- [PROBLEM]
Using the data below, repeat all of it precisely.

----

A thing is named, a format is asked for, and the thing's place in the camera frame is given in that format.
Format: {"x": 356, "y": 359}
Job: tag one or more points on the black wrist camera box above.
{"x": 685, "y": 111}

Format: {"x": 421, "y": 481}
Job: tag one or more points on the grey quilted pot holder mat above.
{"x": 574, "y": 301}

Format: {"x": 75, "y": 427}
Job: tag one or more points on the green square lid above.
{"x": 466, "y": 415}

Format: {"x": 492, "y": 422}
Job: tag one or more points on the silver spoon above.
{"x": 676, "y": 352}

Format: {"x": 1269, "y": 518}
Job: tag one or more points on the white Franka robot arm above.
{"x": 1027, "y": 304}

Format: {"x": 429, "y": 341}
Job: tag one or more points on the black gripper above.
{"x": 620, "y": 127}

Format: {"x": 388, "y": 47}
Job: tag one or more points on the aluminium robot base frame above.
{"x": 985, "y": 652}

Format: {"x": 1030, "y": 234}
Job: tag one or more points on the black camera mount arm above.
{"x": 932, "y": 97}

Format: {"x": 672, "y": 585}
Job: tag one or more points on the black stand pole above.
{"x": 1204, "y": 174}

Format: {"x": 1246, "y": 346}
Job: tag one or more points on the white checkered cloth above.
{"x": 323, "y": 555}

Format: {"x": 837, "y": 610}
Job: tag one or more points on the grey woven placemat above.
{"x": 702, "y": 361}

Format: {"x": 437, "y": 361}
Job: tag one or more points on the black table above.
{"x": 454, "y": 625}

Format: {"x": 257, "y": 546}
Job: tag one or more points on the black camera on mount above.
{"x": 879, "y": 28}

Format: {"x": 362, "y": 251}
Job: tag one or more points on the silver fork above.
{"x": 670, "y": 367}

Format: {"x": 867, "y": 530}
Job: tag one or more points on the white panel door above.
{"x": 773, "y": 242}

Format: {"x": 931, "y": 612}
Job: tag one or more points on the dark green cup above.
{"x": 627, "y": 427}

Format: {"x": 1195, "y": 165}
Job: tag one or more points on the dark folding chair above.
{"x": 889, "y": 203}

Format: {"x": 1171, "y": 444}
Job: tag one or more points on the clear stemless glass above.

----

- [ANSWER TO THIS PROBLEM]
A thing is named, a format is asked for, and the thing's place in the camera frame is given in that format.
Format: {"x": 356, "y": 359}
Job: tag one or more points on the black wrist camera box above.
{"x": 685, "y": 111}

Format: {"x": 421, "y": 481}
Job: tag one or more points on the grey quilted pot holder mat above.
{"x": 574, "y": 301}

Format: {"x": 75, "y": 427}
Job: tag one or more points on the green square lid above.
{"x": 466, "y": 415}

Format: {"x": 492, "y": 422}
Job: tag one or more points on the silver spoon above.
{"x": 676, "y": 352}

Format: {"x": 1269, "y": 518}
Job: tag one or more points on the white Franka robot arm above.
{"x": 1027, "y": 304}

Format: {"x": 429, "y": 341}
Job: tag one or more points on the black gripper above.
{"x": 620, "y": 127}

Format: {"x": 388, "y": 47}
Job: tag one or more points on the aluminium robot base frame above.
{"x": 985, "y": 652}

Format: {"x": 1030, "y": 234}
Job: tag one or more points on the black camera mount arm above.
{"x": 932, "y": 97}

Format: {"x": 672, "y": 585}
Job: tag one or more points on the black stand pole above.
{"x": 1204, "y": 174}

Format: {"x": 1246, "y": 346}
Job: tag one or more points on the white checkered cloth above.
{"x": 323, "y": 555}

Format: {"x": 837, "y": 610}
Job: tag one or more points on the grey woven placemat above.
{"x": 702, "y": 361}

Format: {"x": 437, "y": 361}
Job: tag one or more points on the black table above.
{"x": 454, "y": 625}

Format: {"x": 257, "y": 546}
Job: tag one or more points on the black camera on mount above.
{"x": 879, "y": 28}

Format: {"x": 362, "y": 251}
Job: tag one or more points on the silver fork above.
{"x": 670, "y": 367}

Format: {"x": 867, "y": 530}
Job: tag one or more points on the white panel door above.
{"x": 773, "y": 242}

Format: {"x": 931, "y": 612}
Job: tag one or more points on the dark green cup above.
{"x": 627, "y": 427}

Format: {"x": 1195, "y": 165}
Job: tag one or more points on the dark folding chair above.
{"x": 889, "y": 203}

Format: {"x": 1171, "y": 444}
Job: tag one or more points on the clear stemless glass above.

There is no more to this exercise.